Der zweite Weltkrieg traf die damalige Schule "An der Schanz" schwer. 1943 wurde das Gebäude durch einen Fliegerangriff erheblich beschädigt, im April 1944 durch einen weiteren Angriff völlig zerstört. Nikolaus Schennetten wurde mit einem großen Teil der Schüler*innen nach Kempen/Niederrhein evakuiert. Er musste dort innerhalb kürzester Zeit für rund 60 Kinder Räume beschaffen und für Kost und Pflege sorgen.

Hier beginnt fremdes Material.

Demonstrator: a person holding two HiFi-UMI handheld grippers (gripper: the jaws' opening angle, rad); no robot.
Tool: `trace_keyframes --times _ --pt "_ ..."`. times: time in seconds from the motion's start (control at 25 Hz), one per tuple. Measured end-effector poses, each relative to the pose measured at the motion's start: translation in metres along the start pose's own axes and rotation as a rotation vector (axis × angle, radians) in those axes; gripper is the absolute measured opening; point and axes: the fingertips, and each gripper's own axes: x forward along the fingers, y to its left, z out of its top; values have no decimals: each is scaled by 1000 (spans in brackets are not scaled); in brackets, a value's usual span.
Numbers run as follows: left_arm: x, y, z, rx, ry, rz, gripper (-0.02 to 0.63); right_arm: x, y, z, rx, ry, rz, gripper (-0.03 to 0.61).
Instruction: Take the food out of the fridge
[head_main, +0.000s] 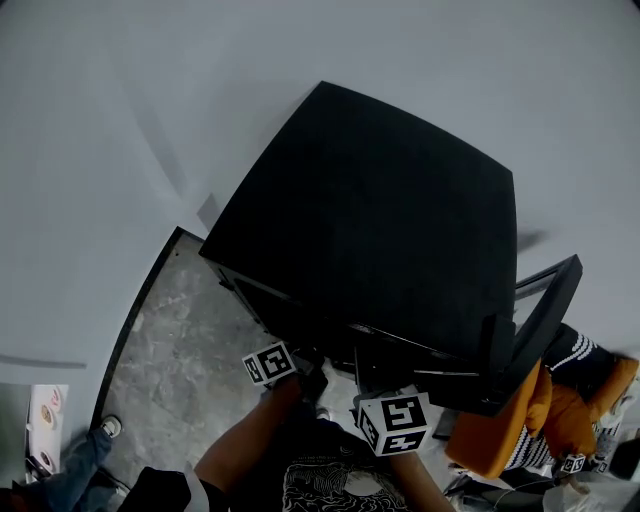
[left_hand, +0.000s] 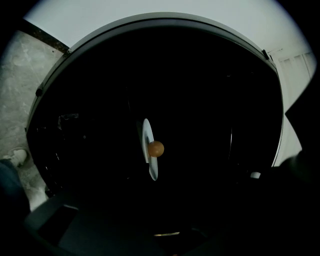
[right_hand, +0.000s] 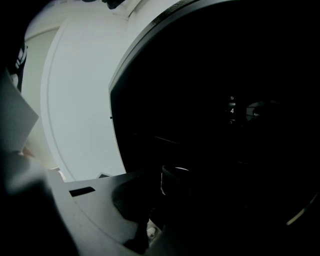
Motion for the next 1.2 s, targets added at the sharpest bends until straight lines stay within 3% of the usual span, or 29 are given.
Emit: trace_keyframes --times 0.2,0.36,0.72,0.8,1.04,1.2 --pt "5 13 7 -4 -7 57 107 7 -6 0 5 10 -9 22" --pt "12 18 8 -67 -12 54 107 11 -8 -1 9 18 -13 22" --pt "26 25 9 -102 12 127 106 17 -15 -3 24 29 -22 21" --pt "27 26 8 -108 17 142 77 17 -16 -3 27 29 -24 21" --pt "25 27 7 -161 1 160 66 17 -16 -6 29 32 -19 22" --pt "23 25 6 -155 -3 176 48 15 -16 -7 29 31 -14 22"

Ende des Jahres 1945 kehrte die Schule nach Aachen zurück in das alte Gebäude "An der Schanz", das zunächst notdürftig repariert wurde. Dort schaffte er es, trotz der schwierigen Zeit unter der damaligen Militärregierung, selbst entwickelte, neue Lehrpläne und Lehrbücher vorzulegen und von ihr genehmigen zu lassen, so dass die Unterrichtsarbeit erfolgreich wieder starten konnte.
Schenettens Tochter, Dr. Marga Kossmann, stiftete im Jahr 2000 den nach ihrem Vater benannten Nikolaus-Schennetten-Preis. Dieser wird einmal im Jahr für besondere Leistungen einzelner Schüler*innen oder von Schüler*innengruppen (zum Beispiel für eine besondere Projektleistung) vergeben.